-- Exercise requirements --
Copy out all lines of the records in which the word "black" appears.

(Records from a dataset)

== Segment start ==

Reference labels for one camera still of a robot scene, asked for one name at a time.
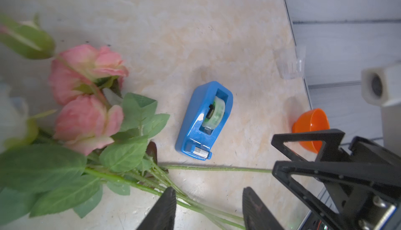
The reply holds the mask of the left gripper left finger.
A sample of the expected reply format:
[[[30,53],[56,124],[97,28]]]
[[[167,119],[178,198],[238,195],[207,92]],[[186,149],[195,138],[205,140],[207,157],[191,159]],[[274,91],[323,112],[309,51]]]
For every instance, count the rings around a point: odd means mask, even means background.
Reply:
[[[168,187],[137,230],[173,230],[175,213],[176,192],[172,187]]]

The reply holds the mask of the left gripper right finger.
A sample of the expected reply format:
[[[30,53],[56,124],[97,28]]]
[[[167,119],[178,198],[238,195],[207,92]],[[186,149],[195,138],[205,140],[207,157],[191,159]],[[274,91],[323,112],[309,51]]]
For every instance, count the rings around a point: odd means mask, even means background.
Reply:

== Segment end ==
== Segment start ==

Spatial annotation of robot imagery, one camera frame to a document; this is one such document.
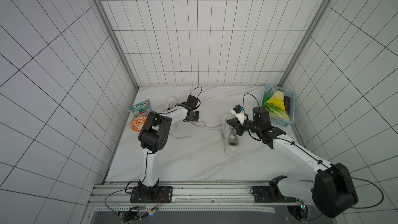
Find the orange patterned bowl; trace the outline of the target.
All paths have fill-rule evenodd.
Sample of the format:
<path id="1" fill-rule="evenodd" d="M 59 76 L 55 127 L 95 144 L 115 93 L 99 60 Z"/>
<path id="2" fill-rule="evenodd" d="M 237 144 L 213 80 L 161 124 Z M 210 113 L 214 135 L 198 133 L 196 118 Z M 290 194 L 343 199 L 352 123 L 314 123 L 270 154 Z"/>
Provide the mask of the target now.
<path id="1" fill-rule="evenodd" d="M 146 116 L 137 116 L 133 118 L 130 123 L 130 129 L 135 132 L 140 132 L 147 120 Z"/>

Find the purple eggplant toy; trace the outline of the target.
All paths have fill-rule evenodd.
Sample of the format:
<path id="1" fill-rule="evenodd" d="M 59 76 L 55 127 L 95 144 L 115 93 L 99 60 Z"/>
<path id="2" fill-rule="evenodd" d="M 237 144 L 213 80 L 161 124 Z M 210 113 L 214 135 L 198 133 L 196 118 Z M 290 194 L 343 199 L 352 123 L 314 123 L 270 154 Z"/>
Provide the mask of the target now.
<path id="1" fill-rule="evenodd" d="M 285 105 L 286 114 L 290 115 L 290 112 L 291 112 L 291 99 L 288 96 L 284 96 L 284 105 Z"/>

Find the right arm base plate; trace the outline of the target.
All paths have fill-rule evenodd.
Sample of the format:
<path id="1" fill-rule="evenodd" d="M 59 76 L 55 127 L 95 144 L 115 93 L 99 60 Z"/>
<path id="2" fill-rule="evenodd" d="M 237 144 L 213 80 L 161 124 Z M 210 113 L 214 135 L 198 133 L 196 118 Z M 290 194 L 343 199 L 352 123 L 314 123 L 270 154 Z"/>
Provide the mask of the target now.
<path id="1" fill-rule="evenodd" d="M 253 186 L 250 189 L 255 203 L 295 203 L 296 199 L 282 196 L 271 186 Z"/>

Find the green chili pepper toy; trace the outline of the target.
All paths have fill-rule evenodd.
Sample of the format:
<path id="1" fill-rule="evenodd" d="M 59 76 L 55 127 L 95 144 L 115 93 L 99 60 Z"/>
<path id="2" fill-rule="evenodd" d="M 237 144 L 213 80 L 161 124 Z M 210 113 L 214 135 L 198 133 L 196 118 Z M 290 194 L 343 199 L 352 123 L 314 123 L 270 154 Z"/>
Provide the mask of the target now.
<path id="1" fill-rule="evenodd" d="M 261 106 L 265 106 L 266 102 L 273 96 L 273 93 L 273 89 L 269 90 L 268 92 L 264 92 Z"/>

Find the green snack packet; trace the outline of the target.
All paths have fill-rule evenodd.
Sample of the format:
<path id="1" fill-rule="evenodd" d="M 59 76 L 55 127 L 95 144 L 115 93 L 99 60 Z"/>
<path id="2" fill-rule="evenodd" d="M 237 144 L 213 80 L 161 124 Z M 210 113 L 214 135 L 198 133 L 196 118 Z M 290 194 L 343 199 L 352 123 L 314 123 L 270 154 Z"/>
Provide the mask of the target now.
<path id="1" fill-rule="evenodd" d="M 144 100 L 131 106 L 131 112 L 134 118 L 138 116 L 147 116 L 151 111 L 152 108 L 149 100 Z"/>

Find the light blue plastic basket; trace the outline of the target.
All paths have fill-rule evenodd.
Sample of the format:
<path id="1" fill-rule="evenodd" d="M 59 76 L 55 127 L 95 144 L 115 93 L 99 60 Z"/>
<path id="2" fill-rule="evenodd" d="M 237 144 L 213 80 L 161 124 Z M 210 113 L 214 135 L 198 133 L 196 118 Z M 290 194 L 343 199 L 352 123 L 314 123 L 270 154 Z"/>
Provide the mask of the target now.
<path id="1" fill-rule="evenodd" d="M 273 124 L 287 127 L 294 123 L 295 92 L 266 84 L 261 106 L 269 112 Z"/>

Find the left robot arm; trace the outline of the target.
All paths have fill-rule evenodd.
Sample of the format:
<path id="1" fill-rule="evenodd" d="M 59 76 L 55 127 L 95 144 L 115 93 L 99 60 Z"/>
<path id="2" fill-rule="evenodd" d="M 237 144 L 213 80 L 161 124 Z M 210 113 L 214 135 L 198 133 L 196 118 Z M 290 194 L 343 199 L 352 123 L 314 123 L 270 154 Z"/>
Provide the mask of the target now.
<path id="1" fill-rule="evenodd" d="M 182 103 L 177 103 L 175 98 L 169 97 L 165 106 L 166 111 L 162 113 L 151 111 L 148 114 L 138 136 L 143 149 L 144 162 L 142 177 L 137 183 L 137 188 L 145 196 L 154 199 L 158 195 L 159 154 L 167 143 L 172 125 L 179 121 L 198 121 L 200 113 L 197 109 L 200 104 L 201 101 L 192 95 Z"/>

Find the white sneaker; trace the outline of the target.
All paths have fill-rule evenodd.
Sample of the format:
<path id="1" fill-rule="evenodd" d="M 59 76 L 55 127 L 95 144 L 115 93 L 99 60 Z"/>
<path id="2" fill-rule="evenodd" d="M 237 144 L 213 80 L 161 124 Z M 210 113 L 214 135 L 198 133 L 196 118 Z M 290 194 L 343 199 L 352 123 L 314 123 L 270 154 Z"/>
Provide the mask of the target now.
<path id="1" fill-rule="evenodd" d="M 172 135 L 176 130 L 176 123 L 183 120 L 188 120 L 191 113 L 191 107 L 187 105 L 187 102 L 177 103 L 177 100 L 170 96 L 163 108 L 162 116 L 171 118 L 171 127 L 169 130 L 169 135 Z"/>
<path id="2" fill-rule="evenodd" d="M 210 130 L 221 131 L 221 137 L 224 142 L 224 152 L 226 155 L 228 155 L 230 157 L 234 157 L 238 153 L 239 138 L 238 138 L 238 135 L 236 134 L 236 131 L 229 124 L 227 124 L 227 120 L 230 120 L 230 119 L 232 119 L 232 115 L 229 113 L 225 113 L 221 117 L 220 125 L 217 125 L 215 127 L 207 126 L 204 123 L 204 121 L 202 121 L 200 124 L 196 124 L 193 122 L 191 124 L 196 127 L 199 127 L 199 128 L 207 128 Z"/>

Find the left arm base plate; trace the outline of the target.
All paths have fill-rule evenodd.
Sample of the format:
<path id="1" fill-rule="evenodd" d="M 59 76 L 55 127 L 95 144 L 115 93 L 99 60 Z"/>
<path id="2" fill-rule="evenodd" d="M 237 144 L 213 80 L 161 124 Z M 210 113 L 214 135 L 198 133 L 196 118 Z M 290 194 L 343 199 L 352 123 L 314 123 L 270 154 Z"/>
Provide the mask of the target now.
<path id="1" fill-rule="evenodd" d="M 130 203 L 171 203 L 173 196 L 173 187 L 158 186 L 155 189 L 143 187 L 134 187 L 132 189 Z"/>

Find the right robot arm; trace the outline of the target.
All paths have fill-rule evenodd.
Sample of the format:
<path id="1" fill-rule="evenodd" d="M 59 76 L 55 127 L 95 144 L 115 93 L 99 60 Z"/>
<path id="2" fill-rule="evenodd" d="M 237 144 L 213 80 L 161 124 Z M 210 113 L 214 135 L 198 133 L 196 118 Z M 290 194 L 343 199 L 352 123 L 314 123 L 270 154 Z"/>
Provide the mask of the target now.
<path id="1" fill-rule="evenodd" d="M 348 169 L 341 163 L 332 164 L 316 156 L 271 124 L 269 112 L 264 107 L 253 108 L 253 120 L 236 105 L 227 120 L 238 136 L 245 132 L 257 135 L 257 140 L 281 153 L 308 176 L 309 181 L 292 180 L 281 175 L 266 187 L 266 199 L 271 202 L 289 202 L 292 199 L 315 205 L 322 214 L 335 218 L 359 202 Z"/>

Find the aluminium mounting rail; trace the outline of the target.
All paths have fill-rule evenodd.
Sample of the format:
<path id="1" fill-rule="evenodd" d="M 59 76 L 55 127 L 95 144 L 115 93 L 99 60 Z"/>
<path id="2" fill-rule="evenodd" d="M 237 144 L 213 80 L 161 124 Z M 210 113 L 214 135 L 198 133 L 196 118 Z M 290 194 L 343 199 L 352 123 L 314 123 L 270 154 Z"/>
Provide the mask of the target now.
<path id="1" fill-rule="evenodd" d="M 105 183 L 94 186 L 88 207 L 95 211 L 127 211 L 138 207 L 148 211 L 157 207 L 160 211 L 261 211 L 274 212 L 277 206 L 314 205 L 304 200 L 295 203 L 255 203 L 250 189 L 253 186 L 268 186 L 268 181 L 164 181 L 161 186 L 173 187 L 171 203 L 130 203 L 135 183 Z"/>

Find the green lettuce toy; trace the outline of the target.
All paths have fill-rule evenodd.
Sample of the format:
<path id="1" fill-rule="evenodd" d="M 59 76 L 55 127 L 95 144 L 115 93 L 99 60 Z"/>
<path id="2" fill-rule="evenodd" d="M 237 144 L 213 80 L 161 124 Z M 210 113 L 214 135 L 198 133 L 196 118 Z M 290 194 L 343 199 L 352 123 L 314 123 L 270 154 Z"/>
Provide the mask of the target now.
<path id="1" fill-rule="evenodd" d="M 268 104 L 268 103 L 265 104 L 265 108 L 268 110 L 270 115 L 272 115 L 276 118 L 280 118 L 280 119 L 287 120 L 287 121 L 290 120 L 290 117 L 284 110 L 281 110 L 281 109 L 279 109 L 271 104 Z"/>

== Segment end ==
== Segment start ==

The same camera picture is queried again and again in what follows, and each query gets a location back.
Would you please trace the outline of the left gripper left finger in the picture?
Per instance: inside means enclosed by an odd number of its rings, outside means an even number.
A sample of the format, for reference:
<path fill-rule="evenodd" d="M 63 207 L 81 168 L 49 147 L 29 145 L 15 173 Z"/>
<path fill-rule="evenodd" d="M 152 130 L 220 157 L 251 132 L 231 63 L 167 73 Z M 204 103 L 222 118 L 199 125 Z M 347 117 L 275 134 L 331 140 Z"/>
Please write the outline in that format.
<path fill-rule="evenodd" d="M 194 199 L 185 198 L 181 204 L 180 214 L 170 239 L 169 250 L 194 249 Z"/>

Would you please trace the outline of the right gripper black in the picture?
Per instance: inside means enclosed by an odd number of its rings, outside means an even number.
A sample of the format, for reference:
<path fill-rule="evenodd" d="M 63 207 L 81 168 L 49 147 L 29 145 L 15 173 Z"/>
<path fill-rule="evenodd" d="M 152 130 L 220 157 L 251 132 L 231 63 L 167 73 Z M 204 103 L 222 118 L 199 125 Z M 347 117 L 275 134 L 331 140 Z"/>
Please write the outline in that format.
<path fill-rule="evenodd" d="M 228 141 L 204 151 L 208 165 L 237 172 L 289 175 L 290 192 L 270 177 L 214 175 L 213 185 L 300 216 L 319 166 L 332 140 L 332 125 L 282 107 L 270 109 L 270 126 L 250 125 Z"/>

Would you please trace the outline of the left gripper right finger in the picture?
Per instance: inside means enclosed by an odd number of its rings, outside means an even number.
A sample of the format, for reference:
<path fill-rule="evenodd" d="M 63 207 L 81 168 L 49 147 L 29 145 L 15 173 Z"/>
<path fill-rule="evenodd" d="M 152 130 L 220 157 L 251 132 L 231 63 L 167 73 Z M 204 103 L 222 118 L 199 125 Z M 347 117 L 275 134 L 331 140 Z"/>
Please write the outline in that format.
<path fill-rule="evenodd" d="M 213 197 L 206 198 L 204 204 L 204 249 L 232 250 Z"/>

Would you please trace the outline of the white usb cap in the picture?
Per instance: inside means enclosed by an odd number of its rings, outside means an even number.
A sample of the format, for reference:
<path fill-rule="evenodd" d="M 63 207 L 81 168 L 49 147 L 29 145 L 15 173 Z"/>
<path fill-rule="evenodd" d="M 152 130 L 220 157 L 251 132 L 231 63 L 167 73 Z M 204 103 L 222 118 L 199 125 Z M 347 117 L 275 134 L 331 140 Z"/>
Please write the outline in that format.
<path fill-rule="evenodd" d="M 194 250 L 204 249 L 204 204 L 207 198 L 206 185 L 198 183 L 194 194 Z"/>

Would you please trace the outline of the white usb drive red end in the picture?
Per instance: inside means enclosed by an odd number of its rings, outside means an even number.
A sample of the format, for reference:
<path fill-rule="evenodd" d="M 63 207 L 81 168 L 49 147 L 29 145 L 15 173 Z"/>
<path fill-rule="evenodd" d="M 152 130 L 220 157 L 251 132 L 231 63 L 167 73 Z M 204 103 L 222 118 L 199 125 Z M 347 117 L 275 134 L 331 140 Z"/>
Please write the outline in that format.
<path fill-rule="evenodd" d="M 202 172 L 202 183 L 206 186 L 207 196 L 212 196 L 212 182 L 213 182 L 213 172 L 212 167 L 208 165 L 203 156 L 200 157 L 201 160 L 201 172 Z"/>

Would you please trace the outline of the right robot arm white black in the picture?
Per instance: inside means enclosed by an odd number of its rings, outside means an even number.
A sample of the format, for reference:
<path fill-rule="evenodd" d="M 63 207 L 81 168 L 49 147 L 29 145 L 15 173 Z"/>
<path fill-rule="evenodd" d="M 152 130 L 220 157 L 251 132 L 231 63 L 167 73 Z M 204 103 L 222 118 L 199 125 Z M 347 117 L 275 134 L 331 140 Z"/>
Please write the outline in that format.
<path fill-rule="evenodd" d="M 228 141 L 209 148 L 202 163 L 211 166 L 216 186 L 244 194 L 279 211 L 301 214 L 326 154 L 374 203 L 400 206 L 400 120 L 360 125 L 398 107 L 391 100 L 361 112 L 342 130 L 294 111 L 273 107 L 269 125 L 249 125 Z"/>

== Segment end ==

-- Answer for this exercise --
Would you please trace the outline of the right gripper black in the picture?
Would you please trace the outline of the right robot arm white black in the picture?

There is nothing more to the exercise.